Terminó el disco y la aguja rascó los surcos vacíos, como una uña rascando una pizarra; pero Mike continuó sentado allí, con la cara cerca de la de Memo y una mano apretando firmemente la de ella.

Los murciélagos parecían algo ridículo, lejano y ya medio olvidado, mientras Dale Stewart, sentado al lado de su hermano en el Bandstand Park, observaba La máquina del tiempo . Había oído decir que la película podía ser ésta -el señor Ashley-Montague traía con frecuencia películas terminadas de proyectar pocos días antes en el cine que poseía en Peoria- y se había muerto de ganas por verla desde que el año anterior había leído el Classic Comic.

La brisa agitó los árboles del parque mientras Rod Taylor salvaba a Yvette Mimieux de ahogarse en el río y el apático Eloi observaba con rostro inexpresivo. Lawrence se sentó sobre las rodillas, como hacía siempre que estaba entusiasmado, y masticó las últimas palomitas de maíz, echando un trago de tanto en tanto de la botella de Dr. Peper que habían comprado en el Parkside Café. Lawrence abrió los ojos como platos al ver cómo descendía Rod Taylor al mundo subterráneo de los Morlocks, y se arrimó más a su hermano mayor

– No temas -murmuró Dale-. Tienen miedo a la luz y el hombre lleva cerillas.

En la pantalla, los ojos de los Morlocks brillaban amarillos, como las luciérnagas en los arbustos del extremo sur del parque. Rod Taylor encendió una cerilla y los monstruos se echaron atrás, cubriéndose los ojos con los antebrazos azules. Las hojas continuaban susurrando y Dale miró hacia arriba, advirtiendo que las estrellas habían sido tapadas por las nubes. Confió en que la película no tuviese que dejar de proyectarse por culpa de la lluvia.

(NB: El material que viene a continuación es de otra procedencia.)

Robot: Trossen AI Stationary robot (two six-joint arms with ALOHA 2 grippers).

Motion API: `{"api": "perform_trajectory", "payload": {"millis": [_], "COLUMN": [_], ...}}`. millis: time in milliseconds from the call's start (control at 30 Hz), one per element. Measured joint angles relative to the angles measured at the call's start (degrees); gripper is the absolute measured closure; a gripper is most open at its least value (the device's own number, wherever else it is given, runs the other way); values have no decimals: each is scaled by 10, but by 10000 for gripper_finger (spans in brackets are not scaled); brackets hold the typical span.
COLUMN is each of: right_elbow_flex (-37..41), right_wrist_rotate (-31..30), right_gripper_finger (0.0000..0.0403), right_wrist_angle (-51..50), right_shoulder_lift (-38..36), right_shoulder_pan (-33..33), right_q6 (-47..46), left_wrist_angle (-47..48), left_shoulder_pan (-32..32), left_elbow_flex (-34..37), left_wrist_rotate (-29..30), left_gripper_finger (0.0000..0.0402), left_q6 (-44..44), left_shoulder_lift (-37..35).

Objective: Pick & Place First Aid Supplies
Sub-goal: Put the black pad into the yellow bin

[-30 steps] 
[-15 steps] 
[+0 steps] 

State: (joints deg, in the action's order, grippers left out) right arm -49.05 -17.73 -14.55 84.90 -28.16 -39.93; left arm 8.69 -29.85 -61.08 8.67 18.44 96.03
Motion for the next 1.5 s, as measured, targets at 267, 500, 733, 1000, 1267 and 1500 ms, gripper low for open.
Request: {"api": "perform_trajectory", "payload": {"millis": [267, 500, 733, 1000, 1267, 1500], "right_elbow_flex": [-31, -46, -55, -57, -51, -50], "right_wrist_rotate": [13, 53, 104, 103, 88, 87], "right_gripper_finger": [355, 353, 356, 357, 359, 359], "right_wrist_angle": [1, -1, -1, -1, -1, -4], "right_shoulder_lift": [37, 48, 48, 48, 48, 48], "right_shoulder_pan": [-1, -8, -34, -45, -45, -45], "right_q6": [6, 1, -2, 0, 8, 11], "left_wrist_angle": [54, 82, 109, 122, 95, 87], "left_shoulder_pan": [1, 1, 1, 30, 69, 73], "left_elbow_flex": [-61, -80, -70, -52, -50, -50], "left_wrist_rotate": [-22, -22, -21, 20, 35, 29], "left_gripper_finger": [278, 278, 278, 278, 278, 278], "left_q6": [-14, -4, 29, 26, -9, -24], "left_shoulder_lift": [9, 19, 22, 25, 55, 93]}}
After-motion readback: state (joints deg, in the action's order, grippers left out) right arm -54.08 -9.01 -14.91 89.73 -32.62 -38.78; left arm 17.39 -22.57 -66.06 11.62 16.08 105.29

El señor Ashley-Montague había traído dos altavoces adicionales además del que iba con el proyector portátil, pero el sonido era todavía más metálico de lo que habría sido en un verdadero cine. Los gritos de Rod Taylor y los alaridos de los enfurecidos Morlocks se mezclaban con el susurro de las hojas agitadas por el viento Y el aleteo correoso de las oscuras sombras que volaban entre los árboles del parque.

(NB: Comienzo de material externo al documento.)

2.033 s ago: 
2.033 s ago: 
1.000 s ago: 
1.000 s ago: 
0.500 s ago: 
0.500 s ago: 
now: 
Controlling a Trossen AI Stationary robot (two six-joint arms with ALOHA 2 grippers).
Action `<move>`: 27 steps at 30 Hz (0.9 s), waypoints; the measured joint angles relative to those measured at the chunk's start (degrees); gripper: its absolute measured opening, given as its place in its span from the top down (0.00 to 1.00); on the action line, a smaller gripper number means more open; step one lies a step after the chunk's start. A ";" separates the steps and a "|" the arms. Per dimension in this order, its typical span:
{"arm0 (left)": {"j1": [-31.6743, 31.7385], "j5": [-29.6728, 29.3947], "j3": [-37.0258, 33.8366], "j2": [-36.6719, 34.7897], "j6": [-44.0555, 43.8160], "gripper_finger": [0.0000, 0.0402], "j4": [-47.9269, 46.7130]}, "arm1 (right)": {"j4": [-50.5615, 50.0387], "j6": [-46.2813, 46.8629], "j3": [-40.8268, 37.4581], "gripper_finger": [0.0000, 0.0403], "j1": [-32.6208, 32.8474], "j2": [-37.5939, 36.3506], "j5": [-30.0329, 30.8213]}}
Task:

Lawrence se acercó más a su hermano, manchándose los Levi's con la hierba y olvidándose de masticar las palomitas de maíz. Se había quitado la gorra de béisbol y estaba mordiendo la visera, como hacía a menudo cuando estaba nervioso.

– Todo va bien -murmuró Dale, golpeando suavemente el hombro de su hermano con el puño-. Sacará a Weena de las cuevas.

Las imágenes en colores continuaron bailando mientras arreciaba el viento.

Duane estaba en la cocina comiendo un tardío bocadillo, cuando oyó que llegaba la camioneta al camino de entrada.

Normalmente no la habría oído desde el sótano y con la radio encendida, pero la puerta de tela metálica se hallaba abierta y las ventanas levantadas, y todo estaba en silencio, salvo por los incesantes sonidos veraniegos de los grillos y las ranas de zarzal cerca del estanque, y el ocasional chasquido de la puerta metálica automática de la artesa del cerdo.

«El viejo vuelve temprano a casa», pensó, e inmediatamente se dio cuenta de que el ruido del motor era diferente. Era una camioneta más grande, o al menos un motor más potente.

Duane se agachó y miró a través de la tela metálica. Dentro de pocas semanas, el maíz taparía toda la vista del camino desde la casa pero ahora aún podía ver a una treintena de metros. No apareció ninguna camioneta. No oyó el crujido previsto de la grava.